[Data block]
---*---

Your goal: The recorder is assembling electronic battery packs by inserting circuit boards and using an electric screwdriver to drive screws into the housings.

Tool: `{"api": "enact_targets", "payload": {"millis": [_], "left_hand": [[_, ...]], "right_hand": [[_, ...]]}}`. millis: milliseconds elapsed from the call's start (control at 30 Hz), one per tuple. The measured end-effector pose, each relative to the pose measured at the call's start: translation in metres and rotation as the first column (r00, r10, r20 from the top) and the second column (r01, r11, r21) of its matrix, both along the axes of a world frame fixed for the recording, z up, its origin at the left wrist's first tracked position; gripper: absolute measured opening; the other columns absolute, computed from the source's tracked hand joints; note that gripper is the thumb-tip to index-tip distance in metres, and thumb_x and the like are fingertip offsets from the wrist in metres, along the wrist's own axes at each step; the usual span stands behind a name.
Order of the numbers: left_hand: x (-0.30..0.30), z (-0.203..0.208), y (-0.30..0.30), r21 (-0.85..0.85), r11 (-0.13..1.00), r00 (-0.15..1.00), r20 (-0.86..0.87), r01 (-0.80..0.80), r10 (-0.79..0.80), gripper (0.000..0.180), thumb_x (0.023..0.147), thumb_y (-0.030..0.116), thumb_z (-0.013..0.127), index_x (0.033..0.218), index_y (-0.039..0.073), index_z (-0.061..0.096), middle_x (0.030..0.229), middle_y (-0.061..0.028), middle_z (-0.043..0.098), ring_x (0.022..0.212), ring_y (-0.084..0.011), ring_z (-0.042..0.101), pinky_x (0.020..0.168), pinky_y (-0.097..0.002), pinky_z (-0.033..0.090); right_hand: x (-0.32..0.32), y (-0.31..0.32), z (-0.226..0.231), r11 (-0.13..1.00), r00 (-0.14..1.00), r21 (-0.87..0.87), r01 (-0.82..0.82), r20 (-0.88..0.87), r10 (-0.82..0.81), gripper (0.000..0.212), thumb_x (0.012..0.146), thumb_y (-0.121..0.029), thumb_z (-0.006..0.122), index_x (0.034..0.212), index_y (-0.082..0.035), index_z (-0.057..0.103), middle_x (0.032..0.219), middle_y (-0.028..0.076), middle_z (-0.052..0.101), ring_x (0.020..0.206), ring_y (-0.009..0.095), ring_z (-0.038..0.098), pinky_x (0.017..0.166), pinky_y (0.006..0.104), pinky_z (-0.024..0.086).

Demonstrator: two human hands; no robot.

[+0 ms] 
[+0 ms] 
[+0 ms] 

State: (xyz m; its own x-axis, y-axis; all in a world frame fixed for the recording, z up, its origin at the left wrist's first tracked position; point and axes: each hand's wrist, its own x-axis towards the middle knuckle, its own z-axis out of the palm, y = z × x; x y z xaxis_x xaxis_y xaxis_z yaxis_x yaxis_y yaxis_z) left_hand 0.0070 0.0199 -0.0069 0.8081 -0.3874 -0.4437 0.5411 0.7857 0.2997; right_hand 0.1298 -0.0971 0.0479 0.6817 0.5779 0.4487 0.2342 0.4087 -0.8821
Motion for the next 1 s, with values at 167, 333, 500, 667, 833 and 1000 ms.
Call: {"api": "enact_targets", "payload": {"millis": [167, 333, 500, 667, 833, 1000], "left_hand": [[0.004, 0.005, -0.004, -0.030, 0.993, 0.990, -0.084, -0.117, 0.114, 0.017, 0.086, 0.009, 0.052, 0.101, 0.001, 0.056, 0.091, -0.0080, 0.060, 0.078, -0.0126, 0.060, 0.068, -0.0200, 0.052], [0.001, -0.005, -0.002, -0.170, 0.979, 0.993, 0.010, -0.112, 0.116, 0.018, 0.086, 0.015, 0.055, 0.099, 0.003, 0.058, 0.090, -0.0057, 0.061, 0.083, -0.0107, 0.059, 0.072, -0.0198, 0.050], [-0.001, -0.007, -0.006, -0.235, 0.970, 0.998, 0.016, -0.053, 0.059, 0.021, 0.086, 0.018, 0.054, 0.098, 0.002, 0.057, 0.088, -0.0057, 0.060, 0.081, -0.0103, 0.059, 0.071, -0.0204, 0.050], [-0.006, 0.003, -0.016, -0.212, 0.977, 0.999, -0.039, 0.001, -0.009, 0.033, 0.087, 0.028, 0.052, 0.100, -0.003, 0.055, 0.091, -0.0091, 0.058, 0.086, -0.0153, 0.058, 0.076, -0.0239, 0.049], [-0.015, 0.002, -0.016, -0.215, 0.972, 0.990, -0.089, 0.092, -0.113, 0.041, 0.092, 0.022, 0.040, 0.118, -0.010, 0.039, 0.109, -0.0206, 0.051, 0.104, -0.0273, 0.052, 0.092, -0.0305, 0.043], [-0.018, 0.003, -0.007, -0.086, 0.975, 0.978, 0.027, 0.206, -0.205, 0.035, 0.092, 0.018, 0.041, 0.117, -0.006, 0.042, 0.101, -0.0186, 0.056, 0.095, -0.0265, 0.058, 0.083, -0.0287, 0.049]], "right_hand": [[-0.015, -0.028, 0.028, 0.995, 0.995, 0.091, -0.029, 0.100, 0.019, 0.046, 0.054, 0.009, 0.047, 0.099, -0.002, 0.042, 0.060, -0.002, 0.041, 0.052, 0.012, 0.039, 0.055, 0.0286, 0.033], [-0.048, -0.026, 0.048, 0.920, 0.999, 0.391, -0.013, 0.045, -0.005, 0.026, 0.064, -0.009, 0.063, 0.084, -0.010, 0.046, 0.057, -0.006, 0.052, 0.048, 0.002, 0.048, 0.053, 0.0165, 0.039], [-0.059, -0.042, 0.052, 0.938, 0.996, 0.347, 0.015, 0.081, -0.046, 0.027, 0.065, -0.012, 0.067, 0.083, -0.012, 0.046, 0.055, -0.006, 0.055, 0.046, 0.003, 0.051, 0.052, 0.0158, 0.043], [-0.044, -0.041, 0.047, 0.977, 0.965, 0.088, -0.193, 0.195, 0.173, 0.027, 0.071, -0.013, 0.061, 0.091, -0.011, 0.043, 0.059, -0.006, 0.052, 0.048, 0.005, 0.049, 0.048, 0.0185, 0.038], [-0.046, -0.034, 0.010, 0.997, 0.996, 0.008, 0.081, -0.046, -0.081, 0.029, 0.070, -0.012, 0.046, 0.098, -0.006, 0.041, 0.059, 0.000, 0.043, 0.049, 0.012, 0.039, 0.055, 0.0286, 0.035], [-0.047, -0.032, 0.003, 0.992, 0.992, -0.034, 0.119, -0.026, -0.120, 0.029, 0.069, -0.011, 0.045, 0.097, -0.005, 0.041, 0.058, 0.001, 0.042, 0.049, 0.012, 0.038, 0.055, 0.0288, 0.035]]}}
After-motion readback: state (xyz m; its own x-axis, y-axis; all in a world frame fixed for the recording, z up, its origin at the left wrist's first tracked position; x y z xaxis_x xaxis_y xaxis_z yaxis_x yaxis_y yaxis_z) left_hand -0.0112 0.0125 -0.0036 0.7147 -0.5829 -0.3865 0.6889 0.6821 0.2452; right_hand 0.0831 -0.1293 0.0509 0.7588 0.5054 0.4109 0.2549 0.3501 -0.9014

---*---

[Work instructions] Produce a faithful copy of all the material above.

[Solution]
Your goal: The recorder is assembling electronic battery packs by inserting circuit boards and using an electric screwdriver to drive screws into the housings.

Tool: `{"api": "enact_targets", "payload": {"millis": [_], "left_hand": [[_, ...]], "right_hand": [[_, ...]]}}`. millis: milliseconds elapsed from the call's start (control at 30 Hz), one per tuple. The measured end-effector pose, each relative to the pose measured at the call's start: translation in metres and rotation as the first column (r00, r10, r20 from the top) and the second column (r01, r11, r21) of its matrix, both along the axes of a world frame fixed for the recording, z up, its origin at the left wrist's first tracked position; gripper: absolute measured opening; the other columns absolute, computed from the source's tracked hand joints; note that gripper is the thumb-tip to index-tip distance in metres, and thumb_x and the like are fingertip offsets from the wrist in metres, along the wrist's own axes at each step; the usual span stands behind a name.
Order of the numbers: left_hand: x (-0.30..0.30), z (-0.203..0.208), y (-0.30..0.30), r21 (-0.85..0.85), r11 (-0.13..1.00), r00 (-0.15..1.00), r20 (-0.86..0.87), r01 (-0.80..0.80), r10 (-0.79..0.80), gripper (0.000..0.180), thumb_x (0.023..0.147), thumb_y (-0.030..0.116), thumb_z (-0.013..0.127), index_x (0.033..0.218), index_y (-0.039..0.073), index_z (-0.061..0.096), middle_x (0.030..0.229), middle_y (-0.061..0.028), middle_z (-0.043..0.098), ring_x (0.022..0.212), ring_y (-0.084..0.011), ring_z (-0.042..0.101), pinky_x (0.020..0.168), pinky_y (-0.097..0.002), pinky_z (-0.033..0.090); right_hand: x (-0.32..0.32), y (-0.31..0.32), z (-0.226..0.231), r11 (-0.13..1.00), r00 (-0.14..1.00), r21 (-0.87..0.87), r01 (-0.82..0.82), r20 (-0.88..0.87), r10 (-0.82..0.81), gripper (0.000..0.212), thumb_x (0.012..0.146), thumb_y (-0.121..0.029), thumb_z (-0.006..0.122), index_x (0.034..0.212), index_y (-0.082..0.035), index_z (-0.057..0.103), middle_x (0.032..0.219), middle_y (-0.028..0.076), middle_z (-0.052..0.101), ring_x (0.020..0.206), ring_y (-0.009..0.095), ring_z (-0.038..0.098), pinky_x (0.017..0.166), pinky_y (0.006..0.104), pinky_z (-0.024..0.086).

Demonstrator: two human hands; no robot.

[+0 ms] 
[+0 ms] 
[+0 ms] 

State: (xyz m; its own x-axis, y-axis; all in a world frame fixed for the recording, z up, its origin at the left wrist's first tracked position; point and axes: each hand's wrist, its own x-axis towards the middle knuckle, its own z-axis out of the palm, y = z × x; x y z xaxis_x xaxis_y xaxis_z yaxis_x yaxis_y yaxis_z) left_hand 0.0070 0.0199 -0.0069 0.8081 -0.3874 -0.4437 0.5411 0.7857 0.2997; right_hand 0.1298 -0.0971 0.0479 0.6817 0.5779 0.4487 0.2342 0.4087 -0.8821
Motion for the next 1 s, with values at 167, 333, 500, 667, 833 and 1000 ms.
Call: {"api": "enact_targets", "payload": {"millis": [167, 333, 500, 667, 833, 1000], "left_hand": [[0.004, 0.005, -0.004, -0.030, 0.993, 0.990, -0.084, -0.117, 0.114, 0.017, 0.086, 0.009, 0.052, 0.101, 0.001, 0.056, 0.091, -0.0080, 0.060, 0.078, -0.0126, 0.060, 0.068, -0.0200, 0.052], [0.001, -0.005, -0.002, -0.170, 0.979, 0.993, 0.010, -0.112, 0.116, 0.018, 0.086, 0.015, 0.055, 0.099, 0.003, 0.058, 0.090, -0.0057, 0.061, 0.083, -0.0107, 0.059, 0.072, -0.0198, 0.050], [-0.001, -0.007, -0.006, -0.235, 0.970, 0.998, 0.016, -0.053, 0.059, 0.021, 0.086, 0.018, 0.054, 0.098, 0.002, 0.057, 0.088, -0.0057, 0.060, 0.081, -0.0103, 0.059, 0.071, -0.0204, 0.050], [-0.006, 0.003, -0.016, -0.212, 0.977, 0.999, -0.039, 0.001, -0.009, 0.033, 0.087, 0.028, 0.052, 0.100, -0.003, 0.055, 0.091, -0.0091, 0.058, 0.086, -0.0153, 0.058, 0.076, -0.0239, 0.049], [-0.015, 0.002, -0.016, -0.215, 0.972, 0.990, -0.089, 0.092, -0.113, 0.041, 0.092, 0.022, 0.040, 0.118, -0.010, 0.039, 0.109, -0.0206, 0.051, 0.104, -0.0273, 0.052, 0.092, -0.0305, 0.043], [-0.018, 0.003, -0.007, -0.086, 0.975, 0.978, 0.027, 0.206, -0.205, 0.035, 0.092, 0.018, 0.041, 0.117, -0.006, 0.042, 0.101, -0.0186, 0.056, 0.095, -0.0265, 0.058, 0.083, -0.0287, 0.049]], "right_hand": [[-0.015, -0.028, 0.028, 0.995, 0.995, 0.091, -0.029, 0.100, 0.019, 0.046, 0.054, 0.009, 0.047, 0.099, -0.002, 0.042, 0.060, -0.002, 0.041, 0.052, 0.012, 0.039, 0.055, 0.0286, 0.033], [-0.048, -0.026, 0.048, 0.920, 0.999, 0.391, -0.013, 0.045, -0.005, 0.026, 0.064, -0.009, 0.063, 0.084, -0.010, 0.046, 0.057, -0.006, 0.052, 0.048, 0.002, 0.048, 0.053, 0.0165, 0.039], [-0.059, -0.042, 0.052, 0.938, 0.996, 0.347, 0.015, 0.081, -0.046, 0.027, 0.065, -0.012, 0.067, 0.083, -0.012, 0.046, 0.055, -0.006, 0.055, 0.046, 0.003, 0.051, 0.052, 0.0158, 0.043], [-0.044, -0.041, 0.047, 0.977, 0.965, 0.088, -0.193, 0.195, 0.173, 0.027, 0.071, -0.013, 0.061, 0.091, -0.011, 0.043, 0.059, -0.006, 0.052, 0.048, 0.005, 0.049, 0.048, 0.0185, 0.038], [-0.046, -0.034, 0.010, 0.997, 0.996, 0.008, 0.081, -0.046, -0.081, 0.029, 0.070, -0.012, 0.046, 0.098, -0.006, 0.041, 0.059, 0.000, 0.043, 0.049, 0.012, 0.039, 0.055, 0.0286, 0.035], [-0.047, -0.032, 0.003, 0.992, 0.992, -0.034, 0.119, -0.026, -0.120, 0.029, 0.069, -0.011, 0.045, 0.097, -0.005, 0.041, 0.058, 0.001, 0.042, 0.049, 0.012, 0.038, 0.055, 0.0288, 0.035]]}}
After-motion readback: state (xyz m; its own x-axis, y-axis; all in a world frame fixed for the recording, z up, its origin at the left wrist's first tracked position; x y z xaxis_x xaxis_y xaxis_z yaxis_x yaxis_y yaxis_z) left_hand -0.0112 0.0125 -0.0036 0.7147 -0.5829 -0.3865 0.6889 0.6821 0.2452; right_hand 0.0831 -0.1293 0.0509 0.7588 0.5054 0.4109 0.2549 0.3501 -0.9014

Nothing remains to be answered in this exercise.